Patient Portal Functionalities and Uptake: Systematic Review Protocol

Patient Portal Functionalities and Uptake: Systematic Review Protocol

Patient Portal Functionalities and Uptake: Systematic Review Protocol

Protocol

1Global Digital Health Unit, Department of Primary Care and Public Health, Imperial College London, London, United Kingdom

2Public Health Policy Evaluation Unit, Department of Primary Care and Public Health, Imperial College London, London, United Kingdom

3Department of Primary Care and Public Health, Imperial College London, London, United Kingdom

Corresponding Author:

Abrar Alturkistani, MPH

Global Digital Health Unit

Department of Primary Care and Public Health

Imperial College London

Reynolds Building, St Dunstan's Road

London, W6 8RP

United Kingdom

Phone: 44 020 7589

Email: Abrar.alturkistani16@imperial.ac.uk


Background: Patient portals are digital health tools adopted by health care organizations. The portals are generally connected to the electronic health record of the health care organization and offer patients functionalities such as access to the medical record, ability to order repeat prescriptions, make appointments, or message the health care provider. Patient portals may be beneficial for both patients and the health care system. Patient portals can widely differ from one context to another due to the differences in the portal functionalities and capabilities and it is anticipated that outcomes associated with the functionalities also differ. Current systematic reviews report outcomes associated with patient portal uptake but do not explicitly specify the patient portal functionalities.

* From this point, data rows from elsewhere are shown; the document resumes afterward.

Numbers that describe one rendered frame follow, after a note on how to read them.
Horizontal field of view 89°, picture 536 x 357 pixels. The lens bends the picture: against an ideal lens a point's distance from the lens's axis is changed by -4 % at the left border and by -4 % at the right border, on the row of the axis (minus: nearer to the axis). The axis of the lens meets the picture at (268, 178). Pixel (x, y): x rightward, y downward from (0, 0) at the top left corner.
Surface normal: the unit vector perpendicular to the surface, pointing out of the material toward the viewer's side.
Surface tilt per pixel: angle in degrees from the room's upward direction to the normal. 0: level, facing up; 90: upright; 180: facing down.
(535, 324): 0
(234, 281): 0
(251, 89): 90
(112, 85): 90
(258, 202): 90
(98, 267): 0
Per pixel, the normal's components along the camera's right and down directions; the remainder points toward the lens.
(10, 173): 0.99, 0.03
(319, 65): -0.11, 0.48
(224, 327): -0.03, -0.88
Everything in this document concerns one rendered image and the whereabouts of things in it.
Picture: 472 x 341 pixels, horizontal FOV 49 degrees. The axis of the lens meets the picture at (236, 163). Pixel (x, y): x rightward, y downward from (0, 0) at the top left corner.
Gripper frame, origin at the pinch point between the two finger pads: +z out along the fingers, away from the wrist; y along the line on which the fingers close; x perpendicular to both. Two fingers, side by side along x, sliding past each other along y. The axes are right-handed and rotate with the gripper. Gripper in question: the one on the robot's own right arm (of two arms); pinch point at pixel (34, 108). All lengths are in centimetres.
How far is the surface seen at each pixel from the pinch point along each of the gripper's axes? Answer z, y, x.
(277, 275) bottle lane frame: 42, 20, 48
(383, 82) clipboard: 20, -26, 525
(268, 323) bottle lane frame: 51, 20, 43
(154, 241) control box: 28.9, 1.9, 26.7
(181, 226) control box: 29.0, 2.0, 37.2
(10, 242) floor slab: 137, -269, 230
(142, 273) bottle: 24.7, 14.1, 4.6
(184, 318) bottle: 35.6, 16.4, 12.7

Objective: The aim of this systematic review is to synthesize the evidence on health and health care quality outcomes associated with patient portal use among adult (18 years or older) patients. The review research questions are as follows: What kind of health outcomes do tethered patient portals and patient portal functionalities contribute to in adult patients (18 years or older)? and What kind of health care quality outcomes, including health care utilization outcomes, do tethered patient portals and patient portal functionalities contribute to in adult patients (18 years or older)?

Methods: The systematic review will be conducted by searching the MEDLINE, EMBASE, and Scopus databases for relevant literature. The review inclusion criteria will be studies about adult patients (18 years or older), studies only about tethered patient portals, and studies with or without a comparator. We will report patient portal–associated health and health care quality outcomes based on the patient portal functionalities. All quantitative primary study types will be included. Risk of bias of included studies will be assessed using the Cochrane Collaboration’s tool for assessing risk of bias in randomized trials and the National Heart, Lung, and Blood Institute’s quality assessment tools. Data will be synthesized using narrative synthesis and will be reported according to the patient portal functionalities, country, disease, and health care system model.

Results: Searches will be conducted in September 2019, and the review is anticipated to be completed by the end of June 2020.

Conclusions: This systematic review will provide an overview of health and health care quality outcomes associated with patient portal use among adult patients, providing detailed information about the functionalities of the portals and their associations with the outcomes. The review could potentially help patient portal evaluation studies by providing insights into outcomes associated with the different functionalities of patient portals.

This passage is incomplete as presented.